■ What is expected
Copy out, word for word, the lines from the start of the data below through the line containing "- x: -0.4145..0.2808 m", and no others.

■ Recorded data
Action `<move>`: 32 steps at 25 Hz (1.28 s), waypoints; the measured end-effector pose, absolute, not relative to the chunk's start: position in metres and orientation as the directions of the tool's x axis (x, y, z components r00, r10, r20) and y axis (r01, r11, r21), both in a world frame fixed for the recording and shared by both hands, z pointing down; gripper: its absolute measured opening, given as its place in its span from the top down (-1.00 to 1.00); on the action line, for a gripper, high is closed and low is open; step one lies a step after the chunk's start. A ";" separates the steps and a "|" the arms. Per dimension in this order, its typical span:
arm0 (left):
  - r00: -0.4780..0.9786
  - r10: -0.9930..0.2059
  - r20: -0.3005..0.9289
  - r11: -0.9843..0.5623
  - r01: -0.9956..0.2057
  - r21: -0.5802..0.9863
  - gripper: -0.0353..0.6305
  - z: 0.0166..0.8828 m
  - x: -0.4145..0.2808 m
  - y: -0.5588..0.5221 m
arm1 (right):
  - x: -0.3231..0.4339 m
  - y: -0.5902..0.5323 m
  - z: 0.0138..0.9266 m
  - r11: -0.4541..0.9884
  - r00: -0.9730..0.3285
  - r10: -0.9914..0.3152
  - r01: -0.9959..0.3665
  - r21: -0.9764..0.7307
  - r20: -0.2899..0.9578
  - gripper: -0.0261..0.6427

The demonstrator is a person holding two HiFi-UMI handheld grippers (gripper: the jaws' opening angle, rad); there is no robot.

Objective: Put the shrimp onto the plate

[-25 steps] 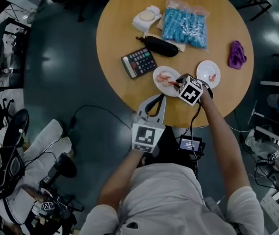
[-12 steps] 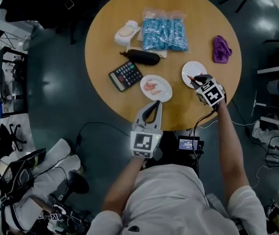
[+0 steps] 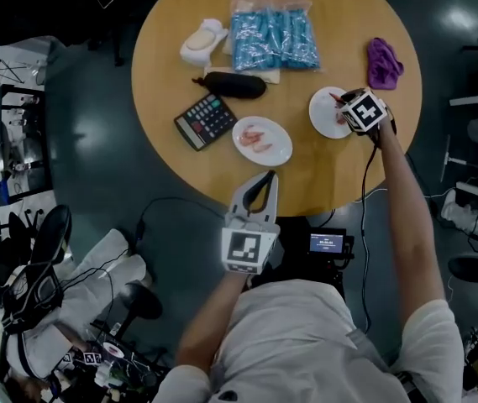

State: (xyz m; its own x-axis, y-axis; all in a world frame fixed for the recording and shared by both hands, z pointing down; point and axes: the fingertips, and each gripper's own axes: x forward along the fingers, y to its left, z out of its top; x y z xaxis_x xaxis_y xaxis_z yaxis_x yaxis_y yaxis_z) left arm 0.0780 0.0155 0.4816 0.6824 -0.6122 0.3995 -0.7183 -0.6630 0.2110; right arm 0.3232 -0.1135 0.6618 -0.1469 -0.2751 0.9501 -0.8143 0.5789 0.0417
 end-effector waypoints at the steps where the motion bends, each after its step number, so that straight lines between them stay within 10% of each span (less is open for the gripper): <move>1: 0.680 -0.614 0.400 -0.661 -0.720 0.210 0.87 0.482 0.079 0.016 | 0.324 -0.113 0.666 0.592 -0.142 -0.259 -0.805 0.041 0.955 0.71; 19: 0.674 -0.634 0.379 -0.656 -0.729 0.197 0.87 0.471 0.074 0.022 | 0.320 -0.103 0.618 0.566 -0.215 -0.379 -0.824 0.041 0.900 0.55; 32: 0.646 -0.677 0.353 -0.620 -0.759 0.199 0.87 0.463 0.031 0.020 | 0.110 -0.010 0.585 0.811 -0.480 -0.338 -0.584 -0.007 0.810 0.87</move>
State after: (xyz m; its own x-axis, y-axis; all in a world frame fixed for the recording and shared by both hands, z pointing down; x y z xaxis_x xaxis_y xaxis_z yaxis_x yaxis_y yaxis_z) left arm 0.0313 0.0196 0.4629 0.6461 -0.6769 0.3528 -0.7586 -0.6204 0.1991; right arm 0.1096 -0.0104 0.5851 -0.4798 -0.3381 0.8097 -0.5844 0.8115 -0.0075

■ Answer to this task
Action `<move>`: 32 steps at 25 Hz (1.28 s), waypoints; the measured end-effector pose, absolute, not relative to the chunk's start: position in metres and orientation as the directions of the tool's x axis (x, y, z components r00, r10, r20) and y axis (r01, r11, r21), both in a world frame fixed for the recording and shared by both hands, z pointing down; gripper: its absolute measured opening, given as its place in its span from the top down (-1.00 to 1.00); on the action line, for a gripper, high is closed and low is open; step one lies a step after the chunk's start. A ";" separates the steps and a "|" the arms. Per dimension in this order, its typical span:
arm0 (left):
  - r00: -0.4780..0.9786
  - r10: -0.9930..0.2059
  - r20: -0.3005..0.9289
  - r11: -0.9843..0.5623
  - r01: -0.9956..0.2057
  - r21: -0.5802..0.9863
  - gripper: -0.0353..0.6305
  - z: 0.0166..0.8828 m
  - x: -0.4145..0.2808 m

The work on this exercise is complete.